_TO DO_
Give back, word for word, the lines in the listing below from the one holding "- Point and" down to the one holding "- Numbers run", both ends included.
[THE RECORDS Boundary: Start]
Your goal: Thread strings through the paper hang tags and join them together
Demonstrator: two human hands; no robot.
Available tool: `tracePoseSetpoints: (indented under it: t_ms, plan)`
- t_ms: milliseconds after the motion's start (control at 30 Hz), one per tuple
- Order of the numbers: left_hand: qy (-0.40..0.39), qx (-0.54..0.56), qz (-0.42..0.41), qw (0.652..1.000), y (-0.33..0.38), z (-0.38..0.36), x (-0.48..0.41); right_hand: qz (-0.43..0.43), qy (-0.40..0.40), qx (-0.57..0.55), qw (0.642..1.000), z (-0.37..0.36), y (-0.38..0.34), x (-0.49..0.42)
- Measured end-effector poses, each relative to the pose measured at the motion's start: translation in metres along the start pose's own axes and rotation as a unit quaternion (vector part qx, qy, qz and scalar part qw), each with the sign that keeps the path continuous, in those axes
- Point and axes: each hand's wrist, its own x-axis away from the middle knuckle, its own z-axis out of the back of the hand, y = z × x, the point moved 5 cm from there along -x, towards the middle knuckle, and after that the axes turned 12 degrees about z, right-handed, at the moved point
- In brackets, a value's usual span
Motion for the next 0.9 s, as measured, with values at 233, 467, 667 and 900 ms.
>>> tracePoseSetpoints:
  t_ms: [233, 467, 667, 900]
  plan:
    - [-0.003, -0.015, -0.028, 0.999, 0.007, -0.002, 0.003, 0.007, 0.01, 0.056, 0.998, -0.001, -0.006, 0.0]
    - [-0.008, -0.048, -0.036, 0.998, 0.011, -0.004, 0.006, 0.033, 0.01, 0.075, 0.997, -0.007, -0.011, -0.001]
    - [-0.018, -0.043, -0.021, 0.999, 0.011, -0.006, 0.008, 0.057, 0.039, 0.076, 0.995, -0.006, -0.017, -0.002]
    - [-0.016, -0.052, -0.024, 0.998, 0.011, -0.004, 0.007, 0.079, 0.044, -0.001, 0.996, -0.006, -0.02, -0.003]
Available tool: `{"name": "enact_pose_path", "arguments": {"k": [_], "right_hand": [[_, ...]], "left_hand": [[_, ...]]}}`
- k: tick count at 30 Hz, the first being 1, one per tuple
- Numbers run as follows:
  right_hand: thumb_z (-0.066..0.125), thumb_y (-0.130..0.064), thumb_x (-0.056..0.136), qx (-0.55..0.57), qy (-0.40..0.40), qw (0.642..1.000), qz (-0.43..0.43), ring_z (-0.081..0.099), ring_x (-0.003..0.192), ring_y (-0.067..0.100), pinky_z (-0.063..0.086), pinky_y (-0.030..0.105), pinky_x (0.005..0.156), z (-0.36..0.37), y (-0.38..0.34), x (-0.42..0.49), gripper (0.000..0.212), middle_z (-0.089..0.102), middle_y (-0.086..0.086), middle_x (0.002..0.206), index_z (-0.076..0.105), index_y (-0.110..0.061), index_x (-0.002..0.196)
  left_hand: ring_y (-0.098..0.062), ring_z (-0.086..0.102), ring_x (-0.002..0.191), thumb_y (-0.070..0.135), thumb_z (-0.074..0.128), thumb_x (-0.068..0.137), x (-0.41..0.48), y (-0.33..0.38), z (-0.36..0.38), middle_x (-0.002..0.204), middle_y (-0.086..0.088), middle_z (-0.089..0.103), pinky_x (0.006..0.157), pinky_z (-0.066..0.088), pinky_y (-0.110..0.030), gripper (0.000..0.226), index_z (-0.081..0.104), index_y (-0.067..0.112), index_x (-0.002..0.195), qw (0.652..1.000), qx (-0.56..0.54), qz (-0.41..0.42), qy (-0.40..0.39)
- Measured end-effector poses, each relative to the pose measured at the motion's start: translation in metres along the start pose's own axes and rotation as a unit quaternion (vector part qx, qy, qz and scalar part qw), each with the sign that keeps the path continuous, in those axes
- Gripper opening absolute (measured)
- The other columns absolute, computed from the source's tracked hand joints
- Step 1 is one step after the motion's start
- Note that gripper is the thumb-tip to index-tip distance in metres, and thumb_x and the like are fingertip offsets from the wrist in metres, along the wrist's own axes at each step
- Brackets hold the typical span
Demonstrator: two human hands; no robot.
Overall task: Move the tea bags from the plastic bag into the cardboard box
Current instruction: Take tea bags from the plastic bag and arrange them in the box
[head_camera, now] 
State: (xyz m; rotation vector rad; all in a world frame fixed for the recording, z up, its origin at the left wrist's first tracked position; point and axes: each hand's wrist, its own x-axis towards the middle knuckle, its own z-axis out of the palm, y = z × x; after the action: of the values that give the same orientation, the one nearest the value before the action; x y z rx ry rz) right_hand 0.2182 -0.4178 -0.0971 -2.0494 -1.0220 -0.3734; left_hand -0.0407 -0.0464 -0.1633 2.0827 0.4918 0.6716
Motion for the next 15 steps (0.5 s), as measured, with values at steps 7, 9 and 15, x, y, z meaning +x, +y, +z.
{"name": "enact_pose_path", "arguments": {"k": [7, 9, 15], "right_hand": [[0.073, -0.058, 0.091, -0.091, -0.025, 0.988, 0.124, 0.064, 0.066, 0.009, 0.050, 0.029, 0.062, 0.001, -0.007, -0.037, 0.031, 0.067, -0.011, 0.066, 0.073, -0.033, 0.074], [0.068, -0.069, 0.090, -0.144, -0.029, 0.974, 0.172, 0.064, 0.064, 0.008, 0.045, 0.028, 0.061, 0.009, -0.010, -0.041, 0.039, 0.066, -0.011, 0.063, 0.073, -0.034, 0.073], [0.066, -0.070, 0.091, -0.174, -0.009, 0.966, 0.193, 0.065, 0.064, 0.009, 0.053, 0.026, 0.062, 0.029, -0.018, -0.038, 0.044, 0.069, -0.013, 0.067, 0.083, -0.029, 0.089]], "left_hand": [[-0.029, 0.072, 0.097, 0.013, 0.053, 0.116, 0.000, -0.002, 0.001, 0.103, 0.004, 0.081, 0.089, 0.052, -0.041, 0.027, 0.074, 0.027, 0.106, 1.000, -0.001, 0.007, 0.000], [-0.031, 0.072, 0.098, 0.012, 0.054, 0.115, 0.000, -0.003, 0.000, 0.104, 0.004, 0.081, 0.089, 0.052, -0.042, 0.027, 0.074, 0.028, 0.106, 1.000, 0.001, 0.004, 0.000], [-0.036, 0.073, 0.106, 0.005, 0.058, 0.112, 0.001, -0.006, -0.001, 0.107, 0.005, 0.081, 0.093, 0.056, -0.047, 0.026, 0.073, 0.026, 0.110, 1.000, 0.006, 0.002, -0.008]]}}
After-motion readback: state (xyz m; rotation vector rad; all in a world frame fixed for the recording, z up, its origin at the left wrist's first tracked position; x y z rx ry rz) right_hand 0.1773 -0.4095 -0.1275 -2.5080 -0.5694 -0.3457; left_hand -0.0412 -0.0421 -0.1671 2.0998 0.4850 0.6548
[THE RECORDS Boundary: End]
_REPLY_
- Point and axes: each hand's wrist, its own x-axis away from the middle knuckle, its own z-axis out of the back of the hand, y = z × x, the point moved 5 cm from there along -x, towards the middle knuckle, and after that the axes turned 12 degrees about z, right-handed, at the moved point
- In brackets, a value's usual span
Motion for the next 0.9 s, as measured, with values at 233, 467, 667 and 900 ms.
>>> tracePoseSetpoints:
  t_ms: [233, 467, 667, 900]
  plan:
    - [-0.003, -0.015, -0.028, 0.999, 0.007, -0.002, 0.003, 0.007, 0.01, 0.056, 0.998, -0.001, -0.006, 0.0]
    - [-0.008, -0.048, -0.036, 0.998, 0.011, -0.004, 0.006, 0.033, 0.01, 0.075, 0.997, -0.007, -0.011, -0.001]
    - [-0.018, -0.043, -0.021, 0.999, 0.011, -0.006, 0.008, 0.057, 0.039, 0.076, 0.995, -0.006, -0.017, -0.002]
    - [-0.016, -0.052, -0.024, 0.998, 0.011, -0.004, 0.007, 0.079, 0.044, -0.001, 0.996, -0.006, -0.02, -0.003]
Available tool: `{"name": "enact_pose_path", "arguments": {"k": [_], "right_hand": [[_, ...]], "left_hand": [[_, ...]]}}`
- k: tick count at 30 Hz, the first being 1, one per tuple
- Numbers run as follows:

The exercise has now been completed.